Atingimos níveis brutais de casos, com pressão inigualável sobre o SNS. Ainda respondemos às necessidades urgentes, mas estamos a comprometer a atividade programada, o que terá consequências a médio e longo prazo.

O confinamento é inevitável e sabíamos que, quanto mais tardio, mais forte seria a travagem até um nível sustentável de resposta.

Toda a medida de confinamento, eficaz na redução de novos casos, de doentes internados e da mortalidade, tem consequências económicas e sociais. Na decisão de manter abertas as escolas e as visitas aos lares, pesou a última.

As escolas têm, de facto, gerado poucos surtos. No entanto, eles continuam a ocorrer entre jovens no contexto periescolar. São frequentes momentos de interação social, facilitados pela ida à escola, que possibilitam a transmissão (chegada e saída da escola, hora da refeição, intervalos das aulas, períodos de estudo ou de confraternização). Há também relatos de escolas seguras à custa de crianças com cobertores, a tiritar de frio. A escola deve ser confortável e segura e os cuidados devem ser mantidos também fora dela.

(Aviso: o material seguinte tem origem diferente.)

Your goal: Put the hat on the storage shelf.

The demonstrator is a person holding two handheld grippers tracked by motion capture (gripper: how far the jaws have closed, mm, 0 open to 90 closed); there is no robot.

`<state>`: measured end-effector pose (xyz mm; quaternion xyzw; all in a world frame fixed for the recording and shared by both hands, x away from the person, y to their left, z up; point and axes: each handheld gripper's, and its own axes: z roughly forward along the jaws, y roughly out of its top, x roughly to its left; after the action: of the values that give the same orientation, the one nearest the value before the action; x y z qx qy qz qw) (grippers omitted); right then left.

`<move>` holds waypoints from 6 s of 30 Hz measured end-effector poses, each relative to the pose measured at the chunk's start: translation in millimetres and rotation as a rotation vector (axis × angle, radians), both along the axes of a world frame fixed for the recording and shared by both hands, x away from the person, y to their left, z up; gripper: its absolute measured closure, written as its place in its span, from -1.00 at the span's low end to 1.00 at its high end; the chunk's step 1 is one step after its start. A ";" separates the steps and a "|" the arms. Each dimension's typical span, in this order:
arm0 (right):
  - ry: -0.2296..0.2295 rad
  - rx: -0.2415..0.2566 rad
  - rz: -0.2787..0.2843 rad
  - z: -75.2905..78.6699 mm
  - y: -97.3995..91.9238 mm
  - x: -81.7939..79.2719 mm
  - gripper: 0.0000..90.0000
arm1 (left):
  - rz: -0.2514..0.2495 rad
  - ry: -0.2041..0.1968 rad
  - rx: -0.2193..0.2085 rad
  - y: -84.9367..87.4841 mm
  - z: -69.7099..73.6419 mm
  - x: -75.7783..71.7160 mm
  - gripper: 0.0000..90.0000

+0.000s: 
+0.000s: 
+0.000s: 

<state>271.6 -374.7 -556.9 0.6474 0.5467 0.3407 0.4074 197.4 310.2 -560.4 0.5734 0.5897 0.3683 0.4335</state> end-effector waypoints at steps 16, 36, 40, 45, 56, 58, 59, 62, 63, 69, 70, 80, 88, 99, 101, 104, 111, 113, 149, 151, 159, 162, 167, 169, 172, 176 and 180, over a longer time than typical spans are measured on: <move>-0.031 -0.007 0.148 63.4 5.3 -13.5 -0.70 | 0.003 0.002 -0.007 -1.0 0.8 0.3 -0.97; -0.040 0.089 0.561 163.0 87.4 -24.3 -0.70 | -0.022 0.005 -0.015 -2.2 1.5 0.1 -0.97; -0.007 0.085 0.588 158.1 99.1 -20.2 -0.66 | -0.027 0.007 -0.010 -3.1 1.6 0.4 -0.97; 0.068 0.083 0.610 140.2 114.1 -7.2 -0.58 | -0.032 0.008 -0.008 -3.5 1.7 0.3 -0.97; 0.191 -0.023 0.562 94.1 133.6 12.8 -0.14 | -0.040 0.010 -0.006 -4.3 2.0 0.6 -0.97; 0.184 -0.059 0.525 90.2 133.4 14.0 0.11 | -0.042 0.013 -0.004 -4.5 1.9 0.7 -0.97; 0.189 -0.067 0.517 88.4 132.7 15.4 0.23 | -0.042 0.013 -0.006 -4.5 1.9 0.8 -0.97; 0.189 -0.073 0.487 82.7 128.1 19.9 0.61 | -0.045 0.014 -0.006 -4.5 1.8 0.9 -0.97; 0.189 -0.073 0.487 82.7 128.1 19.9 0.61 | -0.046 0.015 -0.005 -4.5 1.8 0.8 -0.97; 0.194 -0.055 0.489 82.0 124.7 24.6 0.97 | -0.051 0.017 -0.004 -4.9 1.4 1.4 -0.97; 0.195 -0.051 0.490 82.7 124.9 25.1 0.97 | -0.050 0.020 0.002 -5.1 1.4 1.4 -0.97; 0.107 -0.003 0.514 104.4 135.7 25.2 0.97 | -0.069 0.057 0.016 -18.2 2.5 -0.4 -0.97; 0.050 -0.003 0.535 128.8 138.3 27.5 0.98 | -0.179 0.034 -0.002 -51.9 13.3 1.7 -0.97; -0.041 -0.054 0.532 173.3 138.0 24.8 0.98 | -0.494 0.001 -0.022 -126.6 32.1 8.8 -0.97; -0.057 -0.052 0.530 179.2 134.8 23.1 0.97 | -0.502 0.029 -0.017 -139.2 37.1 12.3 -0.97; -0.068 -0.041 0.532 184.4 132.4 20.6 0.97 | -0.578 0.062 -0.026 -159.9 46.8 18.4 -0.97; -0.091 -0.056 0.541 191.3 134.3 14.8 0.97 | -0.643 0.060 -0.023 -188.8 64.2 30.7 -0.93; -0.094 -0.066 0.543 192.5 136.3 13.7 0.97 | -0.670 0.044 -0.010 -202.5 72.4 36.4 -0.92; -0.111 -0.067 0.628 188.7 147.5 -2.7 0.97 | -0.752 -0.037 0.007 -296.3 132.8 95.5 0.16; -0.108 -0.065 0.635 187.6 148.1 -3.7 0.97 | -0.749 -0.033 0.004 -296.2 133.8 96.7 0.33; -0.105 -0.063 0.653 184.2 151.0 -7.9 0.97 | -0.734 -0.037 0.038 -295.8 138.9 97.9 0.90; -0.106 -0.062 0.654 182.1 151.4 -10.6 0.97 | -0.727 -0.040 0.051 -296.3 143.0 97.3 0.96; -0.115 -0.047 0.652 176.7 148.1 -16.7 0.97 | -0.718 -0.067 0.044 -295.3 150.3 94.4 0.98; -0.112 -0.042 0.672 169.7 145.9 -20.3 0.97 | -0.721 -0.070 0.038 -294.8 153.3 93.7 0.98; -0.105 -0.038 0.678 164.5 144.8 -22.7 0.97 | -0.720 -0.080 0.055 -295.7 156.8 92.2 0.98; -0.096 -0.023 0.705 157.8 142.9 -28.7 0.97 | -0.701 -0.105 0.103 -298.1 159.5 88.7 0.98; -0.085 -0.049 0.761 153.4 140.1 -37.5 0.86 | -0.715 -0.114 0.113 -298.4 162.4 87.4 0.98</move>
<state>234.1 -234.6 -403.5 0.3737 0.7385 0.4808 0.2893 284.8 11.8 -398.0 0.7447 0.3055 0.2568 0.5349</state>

É conhecido o isolamento a que os idosos nos lares foram sujeitos em 2020 e as suas consequências, mas também o risco de transmissão e de mortalidade nesse contexto. Os idosos têm direito a contactar com a família e os amigos, mas em segurança, com visitas agendadas; feitas com distância, higienização e máscara; e suspensas perante qualquer sintoma suspeito ou história de exposição a doente com covid-19.

Foram agravadas as medidas do estado de emergência. Ao contrário do primeiro confinamento, mantemos as escolas abertas e as visitas aos lares. Estejamos mais atentos, mais cuidadosos, de forma a garantirmos a continuidade destas exceções.